_Action item_
From the first line of the material below to the line containing "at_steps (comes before", repeat every line exactly and add nothing.

(Beginning of Supplied data)

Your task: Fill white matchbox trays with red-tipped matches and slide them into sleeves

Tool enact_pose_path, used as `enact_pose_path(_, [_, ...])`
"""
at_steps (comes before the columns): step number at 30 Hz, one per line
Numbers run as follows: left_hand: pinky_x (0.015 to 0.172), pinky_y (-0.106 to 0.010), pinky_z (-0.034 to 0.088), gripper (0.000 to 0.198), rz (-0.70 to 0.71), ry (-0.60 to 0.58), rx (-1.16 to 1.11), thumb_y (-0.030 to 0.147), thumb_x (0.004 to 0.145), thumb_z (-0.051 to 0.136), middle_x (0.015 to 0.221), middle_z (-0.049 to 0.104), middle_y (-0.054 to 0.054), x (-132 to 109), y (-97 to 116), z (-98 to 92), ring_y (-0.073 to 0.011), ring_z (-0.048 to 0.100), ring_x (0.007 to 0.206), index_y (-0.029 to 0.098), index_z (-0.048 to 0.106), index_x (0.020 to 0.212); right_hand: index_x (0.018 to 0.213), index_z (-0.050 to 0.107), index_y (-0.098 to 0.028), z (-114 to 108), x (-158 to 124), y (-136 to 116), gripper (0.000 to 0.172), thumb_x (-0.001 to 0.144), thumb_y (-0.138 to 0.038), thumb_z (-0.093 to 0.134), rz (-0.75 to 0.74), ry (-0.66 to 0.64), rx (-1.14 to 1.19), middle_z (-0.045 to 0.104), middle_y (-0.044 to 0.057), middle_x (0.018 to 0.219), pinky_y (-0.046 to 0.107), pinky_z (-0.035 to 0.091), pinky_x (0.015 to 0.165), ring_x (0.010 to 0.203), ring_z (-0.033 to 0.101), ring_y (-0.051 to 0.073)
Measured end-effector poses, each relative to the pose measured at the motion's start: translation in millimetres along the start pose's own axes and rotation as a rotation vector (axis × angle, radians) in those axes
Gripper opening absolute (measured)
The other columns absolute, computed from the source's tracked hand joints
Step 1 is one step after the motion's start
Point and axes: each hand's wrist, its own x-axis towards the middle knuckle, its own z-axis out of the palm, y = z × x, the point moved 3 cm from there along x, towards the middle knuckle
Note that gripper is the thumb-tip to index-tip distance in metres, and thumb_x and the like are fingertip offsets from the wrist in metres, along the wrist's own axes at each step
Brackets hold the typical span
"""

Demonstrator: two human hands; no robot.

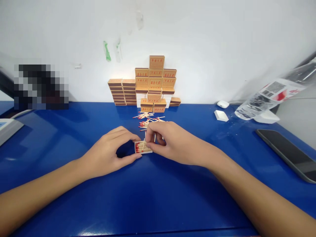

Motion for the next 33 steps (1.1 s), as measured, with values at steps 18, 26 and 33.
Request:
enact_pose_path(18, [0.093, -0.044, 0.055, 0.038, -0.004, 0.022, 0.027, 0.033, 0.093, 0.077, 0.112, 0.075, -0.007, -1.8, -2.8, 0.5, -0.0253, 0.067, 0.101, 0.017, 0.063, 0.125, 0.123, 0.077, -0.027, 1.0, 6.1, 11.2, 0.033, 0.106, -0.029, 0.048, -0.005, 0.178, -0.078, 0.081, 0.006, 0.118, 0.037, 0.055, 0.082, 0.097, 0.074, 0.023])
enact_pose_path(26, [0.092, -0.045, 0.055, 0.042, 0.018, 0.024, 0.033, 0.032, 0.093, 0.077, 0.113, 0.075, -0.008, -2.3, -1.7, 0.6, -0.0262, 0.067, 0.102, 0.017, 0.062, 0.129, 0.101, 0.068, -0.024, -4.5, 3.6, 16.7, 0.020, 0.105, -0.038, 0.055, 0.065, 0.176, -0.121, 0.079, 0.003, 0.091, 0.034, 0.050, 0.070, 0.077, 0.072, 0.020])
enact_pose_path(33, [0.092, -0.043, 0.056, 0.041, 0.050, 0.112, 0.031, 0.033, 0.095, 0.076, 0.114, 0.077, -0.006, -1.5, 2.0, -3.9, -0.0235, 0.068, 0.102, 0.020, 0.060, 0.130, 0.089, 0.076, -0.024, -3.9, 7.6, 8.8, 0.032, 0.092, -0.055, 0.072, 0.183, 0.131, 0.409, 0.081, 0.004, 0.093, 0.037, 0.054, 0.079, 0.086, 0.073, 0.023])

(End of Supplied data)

_Solution to this problem_
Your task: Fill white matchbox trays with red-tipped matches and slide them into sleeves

Tool enact_pose_path, used as `enact_pose_path(_, [_, ...])`
"""
at_steps (comes before the columns): step number at 30 Hz, one per line

With that, the output is complete.